Home sales in US slow in October to fresh 13-year low


Sales of existing homes in the United States slipped more than anticipated in October to a new 13-year low, according to industry data released Tuesday, on stubbornly low inventory and high mortgage rates.

Existing home sales fell last month by 4.1 percent to an annual rate of 3.79 million, seasonally adjusted, said the National Association of Realtors (NAR).

The rate was slowest since August 2010, NAR chief economist Lawrence Yun told reporters in a briefing, and compared with a year ago, sales were down 14.6 percent.

"Prospective home buyers experienced another difficult month due to the persistent lack of housing inventory and the highest mortgage rates in a generation," Yun added in a statement.

He noted that available supply of homes is nearly half of what it was during pre-Covid times.

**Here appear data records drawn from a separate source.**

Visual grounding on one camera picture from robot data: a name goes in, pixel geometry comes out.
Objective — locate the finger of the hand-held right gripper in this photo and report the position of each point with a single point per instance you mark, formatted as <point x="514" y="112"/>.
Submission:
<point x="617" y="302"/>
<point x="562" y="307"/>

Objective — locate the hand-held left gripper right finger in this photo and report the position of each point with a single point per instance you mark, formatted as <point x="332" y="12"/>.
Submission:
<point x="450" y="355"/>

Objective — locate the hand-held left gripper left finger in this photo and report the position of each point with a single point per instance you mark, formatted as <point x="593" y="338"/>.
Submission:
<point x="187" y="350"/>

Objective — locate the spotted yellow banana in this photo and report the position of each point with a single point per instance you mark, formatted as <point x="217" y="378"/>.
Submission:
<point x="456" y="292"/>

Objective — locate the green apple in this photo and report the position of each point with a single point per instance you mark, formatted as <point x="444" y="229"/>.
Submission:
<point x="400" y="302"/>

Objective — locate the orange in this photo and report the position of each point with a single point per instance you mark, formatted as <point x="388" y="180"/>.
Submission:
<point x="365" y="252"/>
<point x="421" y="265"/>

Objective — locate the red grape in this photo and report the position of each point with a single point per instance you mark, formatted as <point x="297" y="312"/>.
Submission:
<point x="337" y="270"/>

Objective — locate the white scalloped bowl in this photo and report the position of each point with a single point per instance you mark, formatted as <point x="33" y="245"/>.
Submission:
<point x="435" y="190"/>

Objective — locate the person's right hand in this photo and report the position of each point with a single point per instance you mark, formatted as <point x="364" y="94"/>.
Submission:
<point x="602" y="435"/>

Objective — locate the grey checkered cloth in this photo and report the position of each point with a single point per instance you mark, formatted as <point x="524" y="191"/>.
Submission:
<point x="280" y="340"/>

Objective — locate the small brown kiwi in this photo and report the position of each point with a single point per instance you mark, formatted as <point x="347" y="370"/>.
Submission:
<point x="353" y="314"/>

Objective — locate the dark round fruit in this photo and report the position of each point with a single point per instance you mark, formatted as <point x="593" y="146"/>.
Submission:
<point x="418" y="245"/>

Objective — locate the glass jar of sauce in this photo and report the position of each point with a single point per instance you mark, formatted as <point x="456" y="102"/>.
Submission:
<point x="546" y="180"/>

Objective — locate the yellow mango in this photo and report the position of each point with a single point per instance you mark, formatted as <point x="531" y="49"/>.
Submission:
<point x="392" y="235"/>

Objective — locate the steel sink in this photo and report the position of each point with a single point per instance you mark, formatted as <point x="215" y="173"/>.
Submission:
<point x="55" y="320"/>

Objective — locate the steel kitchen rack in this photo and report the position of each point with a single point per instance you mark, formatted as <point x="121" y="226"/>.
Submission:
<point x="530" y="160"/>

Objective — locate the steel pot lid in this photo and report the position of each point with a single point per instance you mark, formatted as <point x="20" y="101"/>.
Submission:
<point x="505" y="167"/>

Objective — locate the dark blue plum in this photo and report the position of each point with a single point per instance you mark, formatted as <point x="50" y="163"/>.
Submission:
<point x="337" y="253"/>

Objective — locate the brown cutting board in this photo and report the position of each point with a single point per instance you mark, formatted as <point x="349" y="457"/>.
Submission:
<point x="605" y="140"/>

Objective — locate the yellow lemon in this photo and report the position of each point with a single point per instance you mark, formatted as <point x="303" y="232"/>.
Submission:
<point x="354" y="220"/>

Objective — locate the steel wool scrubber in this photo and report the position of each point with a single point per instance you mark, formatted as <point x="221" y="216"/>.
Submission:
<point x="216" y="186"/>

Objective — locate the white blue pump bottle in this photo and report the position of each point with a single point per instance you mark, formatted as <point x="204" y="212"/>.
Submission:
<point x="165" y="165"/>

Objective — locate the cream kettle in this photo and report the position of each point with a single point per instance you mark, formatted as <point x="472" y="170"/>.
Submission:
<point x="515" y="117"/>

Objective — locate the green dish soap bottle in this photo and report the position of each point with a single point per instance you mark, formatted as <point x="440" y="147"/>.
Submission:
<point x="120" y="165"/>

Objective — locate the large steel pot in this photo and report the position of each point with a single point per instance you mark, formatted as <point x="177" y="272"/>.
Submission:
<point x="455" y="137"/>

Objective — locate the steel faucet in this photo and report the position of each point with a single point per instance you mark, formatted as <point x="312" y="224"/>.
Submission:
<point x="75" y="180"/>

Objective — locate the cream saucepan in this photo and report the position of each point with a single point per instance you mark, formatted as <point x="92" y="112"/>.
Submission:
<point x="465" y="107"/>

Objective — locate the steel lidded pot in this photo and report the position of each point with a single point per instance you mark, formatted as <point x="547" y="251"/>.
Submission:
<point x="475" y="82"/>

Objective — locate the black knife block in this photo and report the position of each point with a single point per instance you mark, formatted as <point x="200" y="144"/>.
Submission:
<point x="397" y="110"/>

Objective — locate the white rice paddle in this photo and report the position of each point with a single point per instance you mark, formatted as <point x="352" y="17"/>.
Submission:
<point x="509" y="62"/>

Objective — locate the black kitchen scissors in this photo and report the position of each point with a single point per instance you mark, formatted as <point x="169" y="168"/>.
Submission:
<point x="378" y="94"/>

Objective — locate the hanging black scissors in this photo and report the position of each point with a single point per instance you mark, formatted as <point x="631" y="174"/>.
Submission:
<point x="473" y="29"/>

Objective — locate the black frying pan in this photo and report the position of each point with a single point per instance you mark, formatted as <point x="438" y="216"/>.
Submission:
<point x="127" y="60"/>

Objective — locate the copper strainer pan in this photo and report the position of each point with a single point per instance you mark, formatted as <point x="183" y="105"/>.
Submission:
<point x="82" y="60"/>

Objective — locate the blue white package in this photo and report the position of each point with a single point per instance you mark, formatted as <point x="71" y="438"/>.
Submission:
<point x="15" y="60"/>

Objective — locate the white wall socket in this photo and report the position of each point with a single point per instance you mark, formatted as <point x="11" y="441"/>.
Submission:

"While circumstances for buyers remain tight, home sellers have done well as prices continue to rise year-over-year, including a new all-time high for the month of October," he said.

The NAR estimates that a typical homeowner has accumulated more than $100,000 in housing wealth in the past three years.

In October, the median price of an existing home was $391,800, up 3.4 percent from the same month last year.

Yun added in a press call that if sales worsen more, "we could actually be on track for the lowest home sales in 30 years."

For now, analysts say there is a large gap between the average interest rate on outstanding mortgages, which are around four percent, and the prevailing mortgage rate of over seven percent last week.

This is "constraining discretionary listings of existing homes, because people can't afford to move," said Pantheon Macroeconomics in a recent report.

Homebuilders are also pulling back construction due to weakness in mortgage applications, the analysts added.

As mortgage rates start to fall next year and as the US central bank starts to signal rate cuts, "we expect existing home supply to rise meaningfully, driving down prices," Pantheon Macroeconomics said.

Sales of existing homes form the majority of the US market.